Physiology News Magazine
Melatonin, sleep and the biological clock
Jo Arendt cuts through the hype and looks at the genuine benefits of a ‘hormone of darkness’
Features
Melatonin, sleep and the biological clock
Jo Arendt cuts through the hype and looks at the genuine benefits of a ‘hormone of darkness’
Features
Josephine Arendt
Centre for Chronobiology, School of Biomedical and Molecular Sciences, University of Surrey, Guildford, Surrey, UK
https://doi.org/10.36866/pn.61.22
Humans are a diurnal species, active during the day, sleeping at night.
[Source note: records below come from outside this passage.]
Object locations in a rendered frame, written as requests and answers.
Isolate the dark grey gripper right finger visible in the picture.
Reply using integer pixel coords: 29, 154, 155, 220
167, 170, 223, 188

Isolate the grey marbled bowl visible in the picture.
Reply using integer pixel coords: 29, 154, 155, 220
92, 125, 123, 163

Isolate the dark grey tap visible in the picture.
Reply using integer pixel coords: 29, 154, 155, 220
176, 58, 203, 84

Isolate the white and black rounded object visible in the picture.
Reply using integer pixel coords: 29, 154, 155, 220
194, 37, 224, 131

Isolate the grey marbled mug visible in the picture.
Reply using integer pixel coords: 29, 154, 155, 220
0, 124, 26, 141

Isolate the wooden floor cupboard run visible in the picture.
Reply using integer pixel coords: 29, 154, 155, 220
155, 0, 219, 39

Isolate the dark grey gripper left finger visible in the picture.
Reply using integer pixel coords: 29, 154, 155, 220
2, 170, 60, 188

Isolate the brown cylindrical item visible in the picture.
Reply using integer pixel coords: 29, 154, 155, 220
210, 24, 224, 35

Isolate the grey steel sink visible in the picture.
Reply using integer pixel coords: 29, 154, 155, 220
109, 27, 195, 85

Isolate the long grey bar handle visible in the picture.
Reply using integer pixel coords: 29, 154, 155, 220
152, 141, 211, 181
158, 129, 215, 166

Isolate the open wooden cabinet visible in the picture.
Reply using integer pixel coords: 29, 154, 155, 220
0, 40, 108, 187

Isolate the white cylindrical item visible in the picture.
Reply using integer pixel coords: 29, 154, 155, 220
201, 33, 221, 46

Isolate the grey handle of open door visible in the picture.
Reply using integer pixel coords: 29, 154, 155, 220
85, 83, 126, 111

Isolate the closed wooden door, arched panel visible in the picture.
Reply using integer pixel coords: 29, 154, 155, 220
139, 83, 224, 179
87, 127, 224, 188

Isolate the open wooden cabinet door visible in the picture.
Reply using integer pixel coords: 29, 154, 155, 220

In optimal conditions alternating light and darkness dictate the timing of our endogenous clock (the central circadian pacemaker, the suprachiasmatic nuclei or SCN) which in turn synchronises our physiology such that systems work in harmony with the environment. We sleep better when the internal clock is in the right phase. But in developed countries we live, most of us, in an artificial environment. Alarm clocks wake us up, not the sunrise. Thanks to Edison we do not go to bed at sunset. Our homes, cities and roads are illuminated and many of us (around 20% of the UK work force) work at night and attempt to sleep during the day usually at odds with internal physiology. We subject ourselves to abrupt large shifts in time cues when flying long haul. Our biology has not caught up with our technology: the clock does not adapt rapidly to night work (indeed if at all) or time zone change.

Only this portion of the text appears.